Greetings fellow travelers. Today has been disappointing. Yesterday I went out twice for a slow walk with my trusty walker - down the driveway and to the edge of my neighbor's yard and back. With the exception of struggling with a walker encountering multiple sticks, it went well and I felt quite accomplished.
This morning my DH was getting some much-needed sleep after doing ice duty during the night. I awoke to feel somewhat rested and decided that I was ready for handling the shower on my own. And I did-yea! I got dressed, including pulling on compression socks and then load up the bag that hangs on my walker with various things I would need downstairs (iPad, phone, leg lifter, meds, glasses, notebook) as I settled into the recliner. Carefully I navigated down 7 stairs to the kitchen where I put coffee in a travel mug (so it could go in the bag), let the dogs out and then back in, grabbed some fruit and toast (also went into the bag). Then I very carefully navigated down the next set of 7 stairs with the walker and recreated my recliner nest, including refilling the ice machine.
While I was proud I got this done, I was dead exhausted. An hour or so later, I was still wiped out and finally fell asleep for 3 hours.
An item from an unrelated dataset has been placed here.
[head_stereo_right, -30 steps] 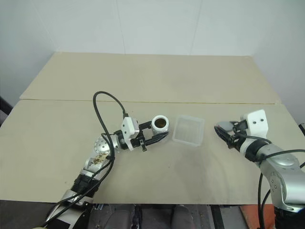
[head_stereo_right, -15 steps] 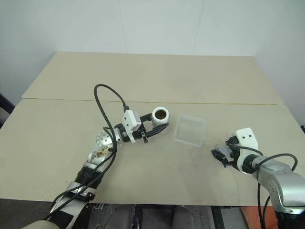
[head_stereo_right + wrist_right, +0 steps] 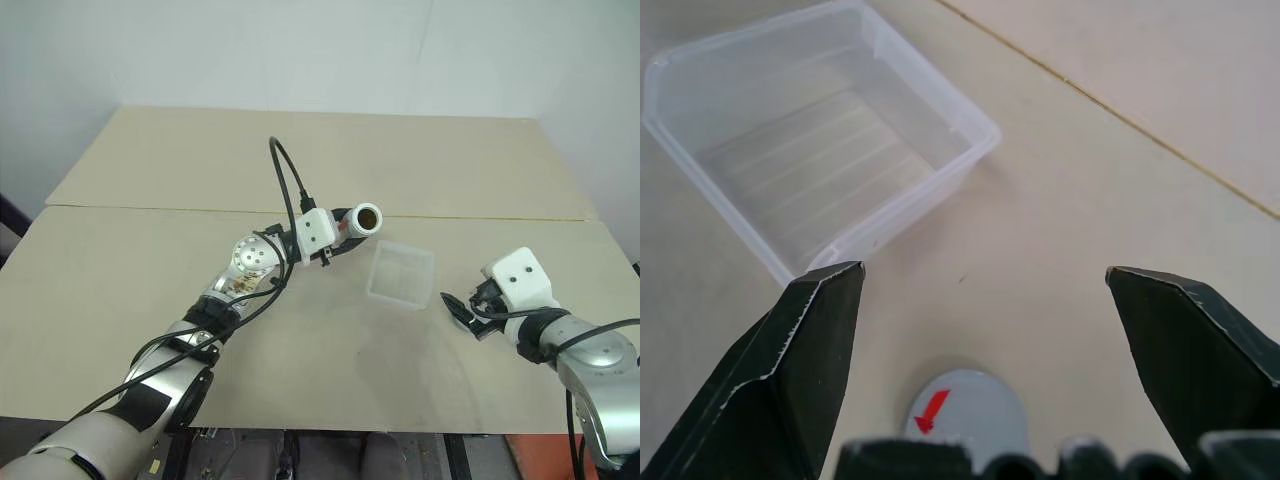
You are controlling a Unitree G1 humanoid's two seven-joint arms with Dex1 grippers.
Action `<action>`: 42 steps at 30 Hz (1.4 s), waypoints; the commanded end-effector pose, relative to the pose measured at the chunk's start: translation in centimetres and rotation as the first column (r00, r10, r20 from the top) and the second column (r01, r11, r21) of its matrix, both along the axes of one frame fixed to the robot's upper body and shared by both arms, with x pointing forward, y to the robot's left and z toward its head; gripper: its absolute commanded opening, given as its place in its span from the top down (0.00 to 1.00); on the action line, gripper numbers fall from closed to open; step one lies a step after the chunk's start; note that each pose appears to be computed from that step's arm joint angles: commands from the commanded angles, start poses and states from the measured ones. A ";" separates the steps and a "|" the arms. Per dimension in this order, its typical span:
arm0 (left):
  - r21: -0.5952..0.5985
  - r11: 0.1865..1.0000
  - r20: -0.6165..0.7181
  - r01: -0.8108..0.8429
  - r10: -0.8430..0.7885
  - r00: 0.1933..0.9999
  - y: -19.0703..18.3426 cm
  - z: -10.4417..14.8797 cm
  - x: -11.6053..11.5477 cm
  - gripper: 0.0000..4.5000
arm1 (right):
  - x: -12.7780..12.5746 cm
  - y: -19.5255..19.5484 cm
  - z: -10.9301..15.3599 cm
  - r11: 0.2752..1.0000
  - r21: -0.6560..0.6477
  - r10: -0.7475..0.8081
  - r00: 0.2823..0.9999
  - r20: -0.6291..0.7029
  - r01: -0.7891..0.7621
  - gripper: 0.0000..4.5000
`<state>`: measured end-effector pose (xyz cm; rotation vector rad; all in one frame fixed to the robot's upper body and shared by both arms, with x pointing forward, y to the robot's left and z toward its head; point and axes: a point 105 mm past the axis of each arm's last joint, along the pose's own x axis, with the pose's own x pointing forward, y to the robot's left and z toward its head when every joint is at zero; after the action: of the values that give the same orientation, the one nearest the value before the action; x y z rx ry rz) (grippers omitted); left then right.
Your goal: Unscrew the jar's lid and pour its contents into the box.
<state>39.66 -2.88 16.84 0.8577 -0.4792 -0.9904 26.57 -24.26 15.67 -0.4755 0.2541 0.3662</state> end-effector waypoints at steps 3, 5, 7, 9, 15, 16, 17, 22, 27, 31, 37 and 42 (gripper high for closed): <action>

When I awoke, I still was not willing to try another driveway walk or to do much of anything but sit with my legs elevated and iced. This evening, I am looking forward to moving back upstairs and going to bed.
I realize that I'm only 9 days out from the surgery, but this degree of exhaustion took me by surprise, especially following a really encouraging day. I know that I need to remember that progress is a world of multiple twisty passages without a reliable map. But today I'm more depressed than I have been so far in this recovery. I head to my first PT appointment tomorrow morning, so I have no idea if that will result in a good or not-so-good day. I guess that I need to keep telling myself that this recovery is what it is and not what I would like it to be.